TASK OBJECTIVE: Search the entries below for the string "names" and copy the lines that hold it.

PROVIDED DATA:
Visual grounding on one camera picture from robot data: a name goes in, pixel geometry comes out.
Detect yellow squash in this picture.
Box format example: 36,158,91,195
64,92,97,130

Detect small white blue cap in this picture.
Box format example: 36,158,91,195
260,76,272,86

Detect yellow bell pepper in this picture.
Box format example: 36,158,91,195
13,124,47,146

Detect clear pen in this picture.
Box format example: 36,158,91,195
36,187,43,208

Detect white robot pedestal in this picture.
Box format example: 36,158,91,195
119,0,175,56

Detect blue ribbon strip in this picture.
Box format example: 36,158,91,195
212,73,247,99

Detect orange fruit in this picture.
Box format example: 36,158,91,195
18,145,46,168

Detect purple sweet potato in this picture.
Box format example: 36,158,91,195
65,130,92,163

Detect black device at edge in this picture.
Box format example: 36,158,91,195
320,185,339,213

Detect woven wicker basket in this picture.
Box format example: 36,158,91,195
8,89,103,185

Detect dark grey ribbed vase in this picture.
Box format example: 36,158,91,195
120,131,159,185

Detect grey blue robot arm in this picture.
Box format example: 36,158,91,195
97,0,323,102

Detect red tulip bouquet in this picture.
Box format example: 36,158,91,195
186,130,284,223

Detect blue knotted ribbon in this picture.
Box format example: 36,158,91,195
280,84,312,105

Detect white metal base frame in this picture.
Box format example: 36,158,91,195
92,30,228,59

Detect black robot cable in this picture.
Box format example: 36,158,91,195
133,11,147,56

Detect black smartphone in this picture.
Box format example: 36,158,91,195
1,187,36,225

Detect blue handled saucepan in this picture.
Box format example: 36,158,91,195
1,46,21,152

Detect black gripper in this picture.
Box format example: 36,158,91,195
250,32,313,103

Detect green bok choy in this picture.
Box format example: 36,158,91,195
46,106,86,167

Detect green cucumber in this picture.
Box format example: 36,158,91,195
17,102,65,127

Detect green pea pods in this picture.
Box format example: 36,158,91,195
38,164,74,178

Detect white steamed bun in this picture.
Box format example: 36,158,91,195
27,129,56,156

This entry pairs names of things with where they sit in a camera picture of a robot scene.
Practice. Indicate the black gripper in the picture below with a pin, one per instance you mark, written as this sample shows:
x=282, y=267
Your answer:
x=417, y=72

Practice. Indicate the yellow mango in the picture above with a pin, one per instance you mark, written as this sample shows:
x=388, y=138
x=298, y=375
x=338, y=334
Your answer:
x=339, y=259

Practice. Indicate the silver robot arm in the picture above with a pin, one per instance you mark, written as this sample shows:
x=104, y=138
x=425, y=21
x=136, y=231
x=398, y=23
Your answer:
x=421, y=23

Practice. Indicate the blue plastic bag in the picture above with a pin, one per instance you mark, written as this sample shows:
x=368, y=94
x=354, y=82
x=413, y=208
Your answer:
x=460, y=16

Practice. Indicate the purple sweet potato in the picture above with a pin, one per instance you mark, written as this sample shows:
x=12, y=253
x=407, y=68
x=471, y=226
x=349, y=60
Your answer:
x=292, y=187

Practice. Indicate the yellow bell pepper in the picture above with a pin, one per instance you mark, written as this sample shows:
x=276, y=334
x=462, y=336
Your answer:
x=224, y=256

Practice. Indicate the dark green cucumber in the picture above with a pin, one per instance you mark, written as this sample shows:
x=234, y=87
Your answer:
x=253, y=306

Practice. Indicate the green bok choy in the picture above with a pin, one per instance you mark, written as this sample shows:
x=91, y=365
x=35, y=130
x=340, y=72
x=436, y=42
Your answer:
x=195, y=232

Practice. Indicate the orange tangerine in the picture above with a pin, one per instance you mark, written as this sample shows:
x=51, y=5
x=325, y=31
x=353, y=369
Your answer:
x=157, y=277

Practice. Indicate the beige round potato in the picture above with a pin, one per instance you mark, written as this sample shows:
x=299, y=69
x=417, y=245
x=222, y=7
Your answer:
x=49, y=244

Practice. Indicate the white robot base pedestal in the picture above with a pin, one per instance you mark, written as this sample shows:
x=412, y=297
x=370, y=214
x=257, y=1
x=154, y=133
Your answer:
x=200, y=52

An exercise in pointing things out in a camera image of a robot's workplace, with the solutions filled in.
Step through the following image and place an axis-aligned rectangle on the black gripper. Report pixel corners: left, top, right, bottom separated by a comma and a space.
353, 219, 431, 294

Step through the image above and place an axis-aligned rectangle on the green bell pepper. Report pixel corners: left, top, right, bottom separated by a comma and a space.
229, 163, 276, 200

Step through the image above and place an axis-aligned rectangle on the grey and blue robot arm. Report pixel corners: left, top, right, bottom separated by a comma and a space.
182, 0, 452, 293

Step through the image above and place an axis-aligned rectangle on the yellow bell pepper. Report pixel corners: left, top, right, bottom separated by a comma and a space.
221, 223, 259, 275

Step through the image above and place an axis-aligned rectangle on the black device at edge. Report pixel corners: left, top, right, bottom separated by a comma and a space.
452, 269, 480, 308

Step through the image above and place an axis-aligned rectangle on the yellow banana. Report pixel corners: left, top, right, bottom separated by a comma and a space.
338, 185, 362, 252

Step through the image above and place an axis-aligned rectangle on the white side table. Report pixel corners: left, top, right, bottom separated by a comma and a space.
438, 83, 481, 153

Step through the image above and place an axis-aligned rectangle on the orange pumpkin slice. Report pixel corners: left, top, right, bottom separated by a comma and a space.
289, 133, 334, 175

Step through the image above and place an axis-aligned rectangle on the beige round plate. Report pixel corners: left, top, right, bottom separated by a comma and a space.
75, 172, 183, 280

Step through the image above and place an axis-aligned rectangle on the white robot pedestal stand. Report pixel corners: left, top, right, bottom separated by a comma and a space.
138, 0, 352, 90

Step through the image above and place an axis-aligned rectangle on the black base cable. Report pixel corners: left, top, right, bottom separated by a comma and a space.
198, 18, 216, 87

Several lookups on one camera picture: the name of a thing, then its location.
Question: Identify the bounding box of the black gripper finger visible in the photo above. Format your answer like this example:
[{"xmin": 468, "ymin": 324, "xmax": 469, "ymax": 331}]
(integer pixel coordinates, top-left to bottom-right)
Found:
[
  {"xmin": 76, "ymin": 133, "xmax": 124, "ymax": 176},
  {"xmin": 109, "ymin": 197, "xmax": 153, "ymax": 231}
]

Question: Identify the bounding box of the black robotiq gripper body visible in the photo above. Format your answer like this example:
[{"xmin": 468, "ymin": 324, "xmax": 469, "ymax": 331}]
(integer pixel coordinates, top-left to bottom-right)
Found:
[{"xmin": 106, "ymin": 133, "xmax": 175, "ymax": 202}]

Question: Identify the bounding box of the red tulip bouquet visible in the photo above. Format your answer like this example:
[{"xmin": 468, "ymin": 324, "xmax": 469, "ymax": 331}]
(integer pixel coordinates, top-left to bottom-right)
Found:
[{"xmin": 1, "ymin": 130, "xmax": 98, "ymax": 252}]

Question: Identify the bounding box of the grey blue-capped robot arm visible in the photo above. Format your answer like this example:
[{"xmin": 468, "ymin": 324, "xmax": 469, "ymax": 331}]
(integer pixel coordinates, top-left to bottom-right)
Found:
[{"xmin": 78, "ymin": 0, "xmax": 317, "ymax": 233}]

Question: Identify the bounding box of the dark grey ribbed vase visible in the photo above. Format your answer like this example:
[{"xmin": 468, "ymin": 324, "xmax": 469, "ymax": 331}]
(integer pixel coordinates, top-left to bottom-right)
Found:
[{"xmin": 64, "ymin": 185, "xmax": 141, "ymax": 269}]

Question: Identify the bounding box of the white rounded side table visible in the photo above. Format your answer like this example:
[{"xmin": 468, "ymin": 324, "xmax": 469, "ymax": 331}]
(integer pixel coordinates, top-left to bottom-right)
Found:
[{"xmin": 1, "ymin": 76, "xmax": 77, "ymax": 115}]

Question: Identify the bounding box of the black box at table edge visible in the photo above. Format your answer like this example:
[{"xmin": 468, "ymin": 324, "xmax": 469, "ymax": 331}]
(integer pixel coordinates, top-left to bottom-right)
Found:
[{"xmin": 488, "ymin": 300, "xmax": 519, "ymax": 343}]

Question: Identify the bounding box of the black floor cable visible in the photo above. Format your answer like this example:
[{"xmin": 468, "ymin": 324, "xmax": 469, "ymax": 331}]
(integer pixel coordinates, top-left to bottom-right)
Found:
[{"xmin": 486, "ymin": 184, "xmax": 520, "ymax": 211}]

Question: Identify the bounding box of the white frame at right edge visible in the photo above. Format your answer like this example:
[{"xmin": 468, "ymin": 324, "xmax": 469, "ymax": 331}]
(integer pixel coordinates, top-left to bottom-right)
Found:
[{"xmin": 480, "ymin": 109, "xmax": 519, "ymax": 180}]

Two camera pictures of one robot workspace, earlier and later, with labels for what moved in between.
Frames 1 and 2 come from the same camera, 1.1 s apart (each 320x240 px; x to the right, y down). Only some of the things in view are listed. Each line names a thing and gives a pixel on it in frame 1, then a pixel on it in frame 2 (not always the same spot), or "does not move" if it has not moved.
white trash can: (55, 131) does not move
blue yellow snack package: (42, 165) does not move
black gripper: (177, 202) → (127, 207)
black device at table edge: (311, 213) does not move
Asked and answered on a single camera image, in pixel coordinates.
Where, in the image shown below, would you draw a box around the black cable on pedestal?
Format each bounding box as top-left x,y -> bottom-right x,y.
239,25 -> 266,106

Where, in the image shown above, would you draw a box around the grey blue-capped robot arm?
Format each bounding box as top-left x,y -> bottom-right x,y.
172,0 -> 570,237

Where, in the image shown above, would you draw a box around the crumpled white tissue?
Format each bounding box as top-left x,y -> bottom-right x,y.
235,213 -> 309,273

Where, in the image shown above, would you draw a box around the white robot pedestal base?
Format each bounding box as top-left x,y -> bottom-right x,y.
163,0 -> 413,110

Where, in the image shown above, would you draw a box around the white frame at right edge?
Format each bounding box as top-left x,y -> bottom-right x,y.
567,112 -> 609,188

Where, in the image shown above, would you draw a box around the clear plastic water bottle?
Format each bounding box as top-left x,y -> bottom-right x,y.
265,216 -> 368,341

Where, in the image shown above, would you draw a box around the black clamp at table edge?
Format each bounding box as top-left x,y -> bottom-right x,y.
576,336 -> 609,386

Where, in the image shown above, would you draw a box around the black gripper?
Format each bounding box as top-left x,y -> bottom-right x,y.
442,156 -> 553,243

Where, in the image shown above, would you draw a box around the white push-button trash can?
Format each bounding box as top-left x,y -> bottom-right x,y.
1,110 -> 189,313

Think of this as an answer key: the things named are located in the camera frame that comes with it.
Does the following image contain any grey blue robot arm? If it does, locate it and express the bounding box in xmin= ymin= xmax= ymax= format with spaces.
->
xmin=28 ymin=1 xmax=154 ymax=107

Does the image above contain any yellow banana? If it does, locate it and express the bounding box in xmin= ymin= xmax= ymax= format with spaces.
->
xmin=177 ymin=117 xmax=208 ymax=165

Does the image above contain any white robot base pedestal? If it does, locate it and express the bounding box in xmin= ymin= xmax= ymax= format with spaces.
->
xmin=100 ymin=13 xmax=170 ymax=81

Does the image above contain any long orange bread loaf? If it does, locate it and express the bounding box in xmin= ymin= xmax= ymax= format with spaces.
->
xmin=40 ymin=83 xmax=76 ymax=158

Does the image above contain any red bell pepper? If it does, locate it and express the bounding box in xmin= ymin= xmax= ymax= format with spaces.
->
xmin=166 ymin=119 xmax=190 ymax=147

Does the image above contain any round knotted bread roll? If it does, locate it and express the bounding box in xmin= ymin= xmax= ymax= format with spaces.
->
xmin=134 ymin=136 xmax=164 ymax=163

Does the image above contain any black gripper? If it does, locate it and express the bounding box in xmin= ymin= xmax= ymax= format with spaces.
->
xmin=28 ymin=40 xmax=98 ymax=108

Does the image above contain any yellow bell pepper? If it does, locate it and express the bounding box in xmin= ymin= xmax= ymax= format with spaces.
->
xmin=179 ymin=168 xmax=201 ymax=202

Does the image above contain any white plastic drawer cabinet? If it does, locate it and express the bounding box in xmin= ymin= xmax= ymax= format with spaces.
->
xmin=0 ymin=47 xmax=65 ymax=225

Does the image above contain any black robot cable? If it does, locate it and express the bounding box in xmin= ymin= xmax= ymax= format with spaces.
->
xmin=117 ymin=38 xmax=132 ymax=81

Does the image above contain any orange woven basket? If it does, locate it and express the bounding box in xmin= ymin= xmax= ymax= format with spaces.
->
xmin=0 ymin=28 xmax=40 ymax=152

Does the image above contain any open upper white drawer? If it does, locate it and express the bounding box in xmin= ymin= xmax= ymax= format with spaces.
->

EXERCISE ANSWER:
This entry pairs names of things with where they sit in a camera picture of a robot scene.
Frames 1 and 2 come from the same camera, 1.1 s apart (each 320x240 px; x to the right, y down). Only some of the things in view are listed. Each line names a thing and gives a pixel on it in frame 1, then a pixel on it in frame 2 (not always the same spot), or "does not move" if it has not moved.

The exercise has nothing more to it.